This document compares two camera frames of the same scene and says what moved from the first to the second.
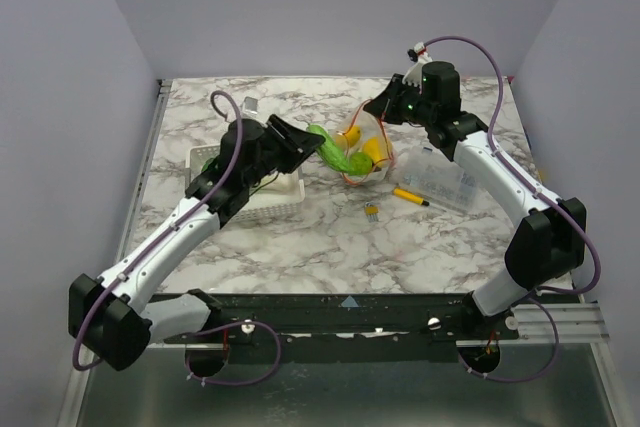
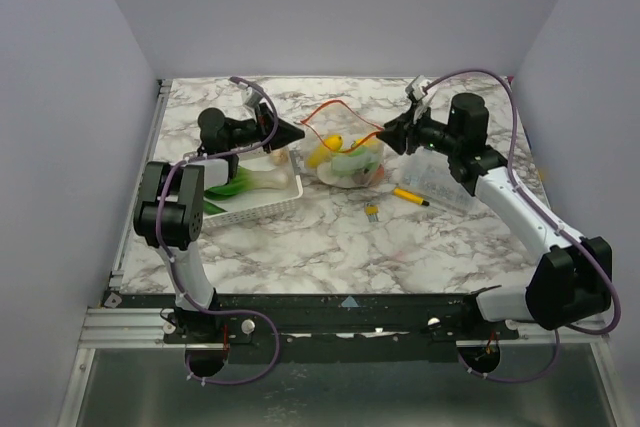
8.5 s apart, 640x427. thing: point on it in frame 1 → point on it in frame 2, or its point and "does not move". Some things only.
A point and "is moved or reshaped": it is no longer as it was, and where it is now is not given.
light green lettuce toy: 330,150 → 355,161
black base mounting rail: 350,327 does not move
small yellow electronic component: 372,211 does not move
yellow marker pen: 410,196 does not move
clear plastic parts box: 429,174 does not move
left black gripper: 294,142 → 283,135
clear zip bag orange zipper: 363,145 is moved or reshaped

──────────────────────────────

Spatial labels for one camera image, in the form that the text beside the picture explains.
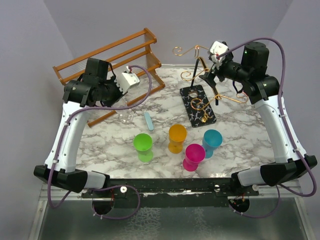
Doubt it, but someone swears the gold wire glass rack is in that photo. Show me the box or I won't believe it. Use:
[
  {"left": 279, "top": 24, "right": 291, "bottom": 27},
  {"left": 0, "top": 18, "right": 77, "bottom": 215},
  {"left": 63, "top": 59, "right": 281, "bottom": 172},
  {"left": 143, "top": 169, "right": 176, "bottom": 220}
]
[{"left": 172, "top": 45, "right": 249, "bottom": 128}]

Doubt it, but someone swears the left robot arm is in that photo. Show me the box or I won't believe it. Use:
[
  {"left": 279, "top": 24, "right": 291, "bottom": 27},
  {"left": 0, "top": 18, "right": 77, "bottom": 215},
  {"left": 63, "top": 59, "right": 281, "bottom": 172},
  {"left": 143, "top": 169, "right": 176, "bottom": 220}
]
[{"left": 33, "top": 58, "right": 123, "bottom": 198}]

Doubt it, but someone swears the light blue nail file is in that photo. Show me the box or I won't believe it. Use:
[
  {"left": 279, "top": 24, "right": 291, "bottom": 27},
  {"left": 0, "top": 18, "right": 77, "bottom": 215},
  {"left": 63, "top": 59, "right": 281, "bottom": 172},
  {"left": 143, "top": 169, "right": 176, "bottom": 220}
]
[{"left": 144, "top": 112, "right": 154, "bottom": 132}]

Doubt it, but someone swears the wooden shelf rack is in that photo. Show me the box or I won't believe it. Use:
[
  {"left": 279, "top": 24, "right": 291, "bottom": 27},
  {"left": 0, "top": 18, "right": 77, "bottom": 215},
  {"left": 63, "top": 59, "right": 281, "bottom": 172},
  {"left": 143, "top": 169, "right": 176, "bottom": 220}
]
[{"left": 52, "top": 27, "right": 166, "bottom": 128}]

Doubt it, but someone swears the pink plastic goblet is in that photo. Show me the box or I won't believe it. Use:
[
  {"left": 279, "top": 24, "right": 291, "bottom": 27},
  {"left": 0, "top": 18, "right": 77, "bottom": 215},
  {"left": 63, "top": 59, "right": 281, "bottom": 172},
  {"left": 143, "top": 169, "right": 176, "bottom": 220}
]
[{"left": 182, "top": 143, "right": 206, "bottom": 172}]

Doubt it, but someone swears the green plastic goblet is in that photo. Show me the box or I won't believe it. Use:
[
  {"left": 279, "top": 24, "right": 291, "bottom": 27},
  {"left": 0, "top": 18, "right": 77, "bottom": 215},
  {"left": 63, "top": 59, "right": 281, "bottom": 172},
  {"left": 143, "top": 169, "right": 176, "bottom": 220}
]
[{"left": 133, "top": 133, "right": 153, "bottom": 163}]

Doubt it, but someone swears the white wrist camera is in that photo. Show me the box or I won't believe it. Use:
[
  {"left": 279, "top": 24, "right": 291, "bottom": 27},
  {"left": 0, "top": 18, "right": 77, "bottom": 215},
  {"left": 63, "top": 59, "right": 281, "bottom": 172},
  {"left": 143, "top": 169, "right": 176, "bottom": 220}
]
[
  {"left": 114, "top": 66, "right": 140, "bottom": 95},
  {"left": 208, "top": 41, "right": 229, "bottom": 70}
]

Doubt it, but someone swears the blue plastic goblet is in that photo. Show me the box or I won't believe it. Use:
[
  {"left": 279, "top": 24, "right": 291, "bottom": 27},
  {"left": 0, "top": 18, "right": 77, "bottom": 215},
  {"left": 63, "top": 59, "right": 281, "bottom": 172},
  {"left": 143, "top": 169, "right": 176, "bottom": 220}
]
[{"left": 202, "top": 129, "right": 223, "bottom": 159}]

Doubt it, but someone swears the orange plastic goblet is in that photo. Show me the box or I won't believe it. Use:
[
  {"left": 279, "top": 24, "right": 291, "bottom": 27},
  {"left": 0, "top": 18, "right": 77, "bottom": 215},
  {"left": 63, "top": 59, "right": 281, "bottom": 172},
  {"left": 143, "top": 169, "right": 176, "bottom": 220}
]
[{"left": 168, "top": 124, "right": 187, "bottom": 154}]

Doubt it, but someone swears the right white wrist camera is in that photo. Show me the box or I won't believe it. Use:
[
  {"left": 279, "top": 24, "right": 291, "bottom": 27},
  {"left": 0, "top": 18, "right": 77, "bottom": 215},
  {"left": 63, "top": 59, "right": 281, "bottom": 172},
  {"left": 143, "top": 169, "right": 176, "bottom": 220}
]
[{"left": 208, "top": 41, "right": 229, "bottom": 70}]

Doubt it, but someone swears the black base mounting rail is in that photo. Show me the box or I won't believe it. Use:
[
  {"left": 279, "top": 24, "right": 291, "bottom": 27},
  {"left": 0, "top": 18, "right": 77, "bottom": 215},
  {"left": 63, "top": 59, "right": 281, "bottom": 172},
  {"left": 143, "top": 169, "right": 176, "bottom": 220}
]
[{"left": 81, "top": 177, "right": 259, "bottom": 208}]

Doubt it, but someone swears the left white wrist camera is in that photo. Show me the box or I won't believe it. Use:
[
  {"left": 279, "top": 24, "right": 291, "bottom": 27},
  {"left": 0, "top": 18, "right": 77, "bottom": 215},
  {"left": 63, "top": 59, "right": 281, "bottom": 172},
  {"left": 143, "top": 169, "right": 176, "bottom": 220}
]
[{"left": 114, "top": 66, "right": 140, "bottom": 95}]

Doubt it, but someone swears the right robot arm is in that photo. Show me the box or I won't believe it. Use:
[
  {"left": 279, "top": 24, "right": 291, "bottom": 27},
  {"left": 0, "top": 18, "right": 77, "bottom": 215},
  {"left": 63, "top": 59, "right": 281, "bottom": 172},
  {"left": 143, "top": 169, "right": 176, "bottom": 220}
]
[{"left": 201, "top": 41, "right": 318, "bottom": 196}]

──────────────────────────────

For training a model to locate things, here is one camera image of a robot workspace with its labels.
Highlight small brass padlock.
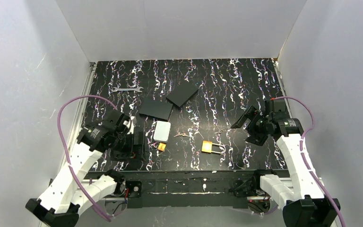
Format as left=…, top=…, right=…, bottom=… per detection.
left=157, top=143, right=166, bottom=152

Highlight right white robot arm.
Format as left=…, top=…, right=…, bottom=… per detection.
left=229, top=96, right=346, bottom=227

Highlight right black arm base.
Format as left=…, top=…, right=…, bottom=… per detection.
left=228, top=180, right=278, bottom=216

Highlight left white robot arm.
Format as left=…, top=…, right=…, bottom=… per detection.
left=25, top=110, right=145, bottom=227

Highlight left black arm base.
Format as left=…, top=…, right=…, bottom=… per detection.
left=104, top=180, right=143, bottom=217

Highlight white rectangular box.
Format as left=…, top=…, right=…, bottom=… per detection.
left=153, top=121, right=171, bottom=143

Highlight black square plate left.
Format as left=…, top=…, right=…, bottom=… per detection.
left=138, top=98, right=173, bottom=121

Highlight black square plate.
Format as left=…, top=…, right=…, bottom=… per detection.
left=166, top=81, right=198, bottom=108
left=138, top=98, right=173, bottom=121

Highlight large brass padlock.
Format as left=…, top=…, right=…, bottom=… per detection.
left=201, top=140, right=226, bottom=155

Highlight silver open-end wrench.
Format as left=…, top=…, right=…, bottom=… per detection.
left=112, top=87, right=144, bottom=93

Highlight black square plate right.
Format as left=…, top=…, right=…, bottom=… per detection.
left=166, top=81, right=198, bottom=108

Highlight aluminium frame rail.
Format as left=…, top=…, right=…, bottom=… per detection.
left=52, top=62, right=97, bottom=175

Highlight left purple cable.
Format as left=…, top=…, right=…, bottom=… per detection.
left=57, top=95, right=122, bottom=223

──────────────────────────────

The expected answer is an exact copy of the lines above, beginning at the line with "Highlight black square plate right." and ending at the line with "Highlight left purple cable.", with both ends in.

Highlight black square plate right.
Format as left=…, top=…, right=…, bottom=… per detection.
left=166, top=81, right=198, bottom=108

Highlight aluminium frame rail.
Format as left=…, top=…, right=…, bottom=… per detection.
left=52, top=62, right=97, bottom=175

Highlight left purple cable.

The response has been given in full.